| Task requirements |
Determine how many lines in the records below contain "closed", then state that number alone.

--*--

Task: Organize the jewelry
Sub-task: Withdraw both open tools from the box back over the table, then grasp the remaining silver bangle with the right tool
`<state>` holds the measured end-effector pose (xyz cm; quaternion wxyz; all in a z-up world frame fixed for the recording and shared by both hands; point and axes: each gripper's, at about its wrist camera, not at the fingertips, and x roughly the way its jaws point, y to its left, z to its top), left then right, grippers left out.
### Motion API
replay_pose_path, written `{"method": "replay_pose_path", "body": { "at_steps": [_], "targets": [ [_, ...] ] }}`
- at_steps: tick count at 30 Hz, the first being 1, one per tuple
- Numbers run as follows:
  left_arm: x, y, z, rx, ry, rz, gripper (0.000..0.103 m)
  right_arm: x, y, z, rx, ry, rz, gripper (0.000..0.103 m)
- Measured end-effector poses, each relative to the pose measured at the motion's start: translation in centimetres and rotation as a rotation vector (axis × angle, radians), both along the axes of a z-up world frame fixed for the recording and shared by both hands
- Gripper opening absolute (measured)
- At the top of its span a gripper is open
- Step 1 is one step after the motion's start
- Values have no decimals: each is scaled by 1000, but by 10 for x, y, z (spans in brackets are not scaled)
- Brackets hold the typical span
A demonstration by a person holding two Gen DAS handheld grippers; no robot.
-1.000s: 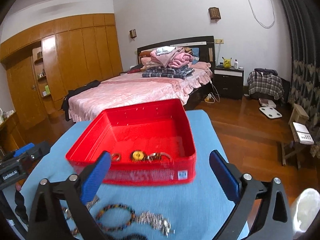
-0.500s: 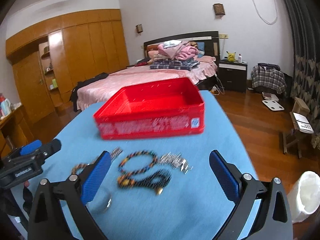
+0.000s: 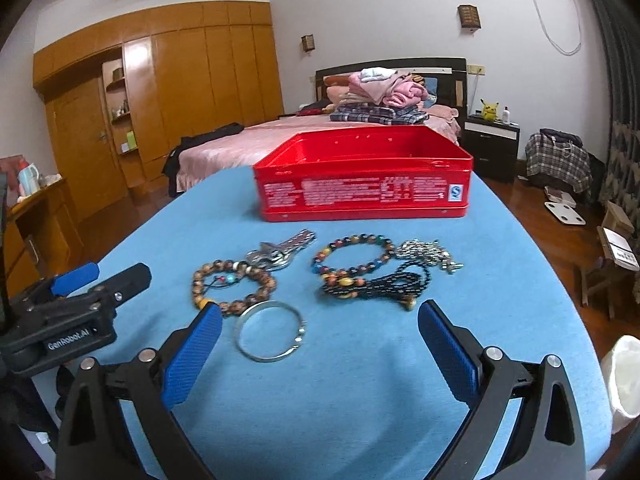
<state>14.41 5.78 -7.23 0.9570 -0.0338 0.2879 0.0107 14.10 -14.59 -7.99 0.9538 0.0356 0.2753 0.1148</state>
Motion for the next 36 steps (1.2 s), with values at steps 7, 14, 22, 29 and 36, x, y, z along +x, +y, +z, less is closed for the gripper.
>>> {"method": "replay_pose_path", "body": {
  "at_steps": [7,14,22,29,36],
  "targets": [
    [-2,9,-6,11,16,7,94,1,14,-6,-15,32,25,90],
    [-5,22,-8,-8,20,23,93,5,25,-11,-27,71,51,81],
    [-3,21,-10,-10,22,19,93,14,30,-17,-22,114,55,71],
    [-4,18,-10,-10,25,7,93,17,31,-19,-55,111,53,48],
    [-2,8,-10,-4,31,-13,93,15,24,-17,-44,110,73,48]
  ]
}}
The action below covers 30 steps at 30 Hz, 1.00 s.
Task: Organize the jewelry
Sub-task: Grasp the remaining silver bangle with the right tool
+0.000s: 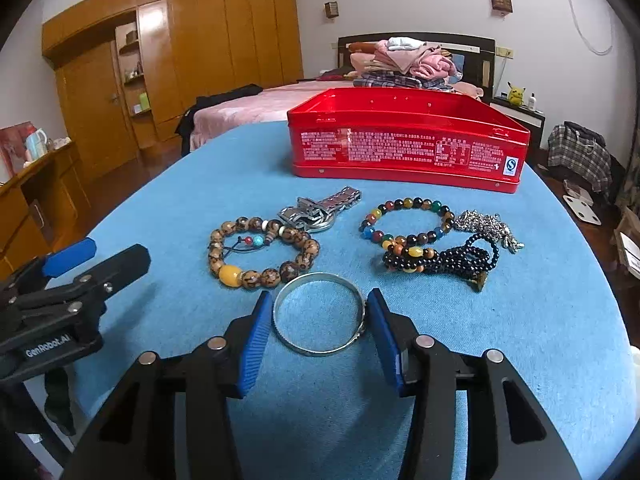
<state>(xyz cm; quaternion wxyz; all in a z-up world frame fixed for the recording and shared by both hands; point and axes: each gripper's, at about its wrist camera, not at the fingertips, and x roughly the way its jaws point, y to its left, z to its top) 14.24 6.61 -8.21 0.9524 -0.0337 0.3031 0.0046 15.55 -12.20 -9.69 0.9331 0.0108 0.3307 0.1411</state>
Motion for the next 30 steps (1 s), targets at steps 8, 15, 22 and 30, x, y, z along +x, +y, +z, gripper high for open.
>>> {"method": "replay_pose_path", "body": {
  "at_steps": [8,15,22,30],
  "targets": [
    [8,-26,4,-7,-9,-41,93,-3,-24,7,6,-4,-41,48],
    [19,-59,6,-36,-13,-100,83,-6,-53,13,-9,-21,-96,48],
    [29,-93,3,-41,-8,-161,77,-3,-83,14,-8,-31,-149,48],
    [43,-112,-6,-26,33,-166,71,-4,-99,11,18,-34,-170,48]
  ]
}}
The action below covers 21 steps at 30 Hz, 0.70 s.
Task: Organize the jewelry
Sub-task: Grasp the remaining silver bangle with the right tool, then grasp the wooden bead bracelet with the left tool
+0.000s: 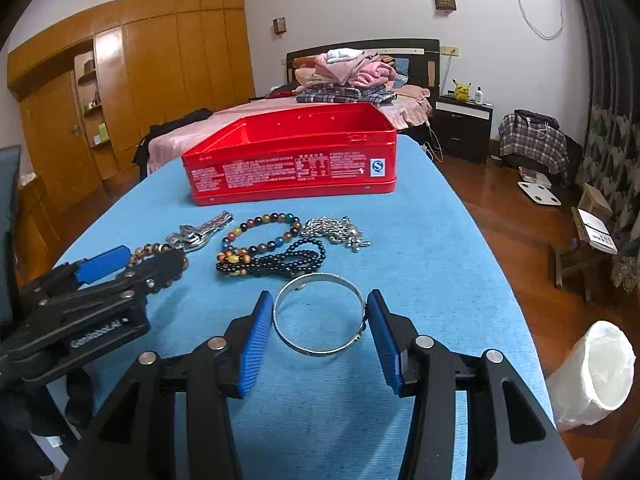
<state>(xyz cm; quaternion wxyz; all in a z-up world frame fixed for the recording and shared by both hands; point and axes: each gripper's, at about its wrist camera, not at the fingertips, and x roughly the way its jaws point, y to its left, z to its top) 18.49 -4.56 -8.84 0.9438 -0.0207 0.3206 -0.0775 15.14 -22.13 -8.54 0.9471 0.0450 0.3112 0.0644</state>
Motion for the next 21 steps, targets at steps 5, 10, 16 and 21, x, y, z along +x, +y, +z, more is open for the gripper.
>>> {"method": "replay_pose_path", "body": {
  "at_steps": [5,10,16,21],
  "targets": [
    [6,-2,-3,18,42,5,66,0,-3,-2,16,-1,-2,48],
    [11,-8,-7,34,83,1,53,-1,-5,-1,8,-9,-3,48],
    [10,-14,-11,35,104,-2,34,-3,-5,-2,12,-7,-4,48],
    [6,-16,-12,32,95,1,22,-3,-6,-2,11,-8,-4,48]
  ]
}}
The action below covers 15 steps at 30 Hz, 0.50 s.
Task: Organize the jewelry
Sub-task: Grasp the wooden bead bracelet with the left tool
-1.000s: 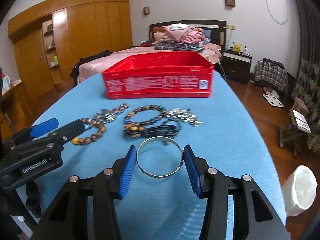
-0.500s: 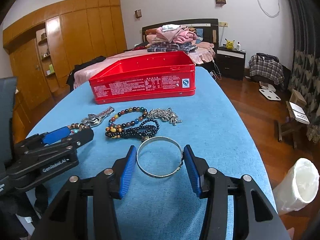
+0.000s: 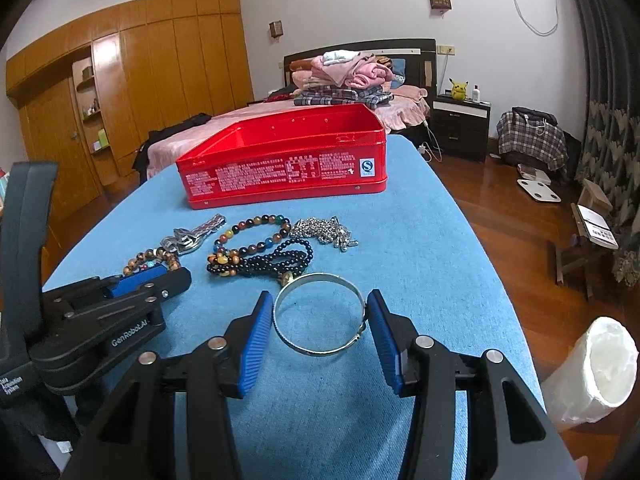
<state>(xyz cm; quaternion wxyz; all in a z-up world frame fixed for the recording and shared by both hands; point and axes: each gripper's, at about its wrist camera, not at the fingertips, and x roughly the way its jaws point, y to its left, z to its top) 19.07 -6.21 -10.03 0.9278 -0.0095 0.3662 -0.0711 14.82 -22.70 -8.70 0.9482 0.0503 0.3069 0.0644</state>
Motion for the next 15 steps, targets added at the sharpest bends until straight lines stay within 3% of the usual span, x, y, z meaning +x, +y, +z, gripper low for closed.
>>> {"method": "replay_pose_path", "body": {
  "at_steps": [3,10,15],
  "targets": [
    [-1,2,1,-15,-7,3,11,-1,1,0,-15,-6,1,48],
    [-15,16,2,-71,-46,24,10,-3,4,3,-27,-11,10,48],
    [-28,31,20,-103,-107,36,10,-4,8,12,-37,-26,17,48]
  ]
}}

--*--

| Task output |
2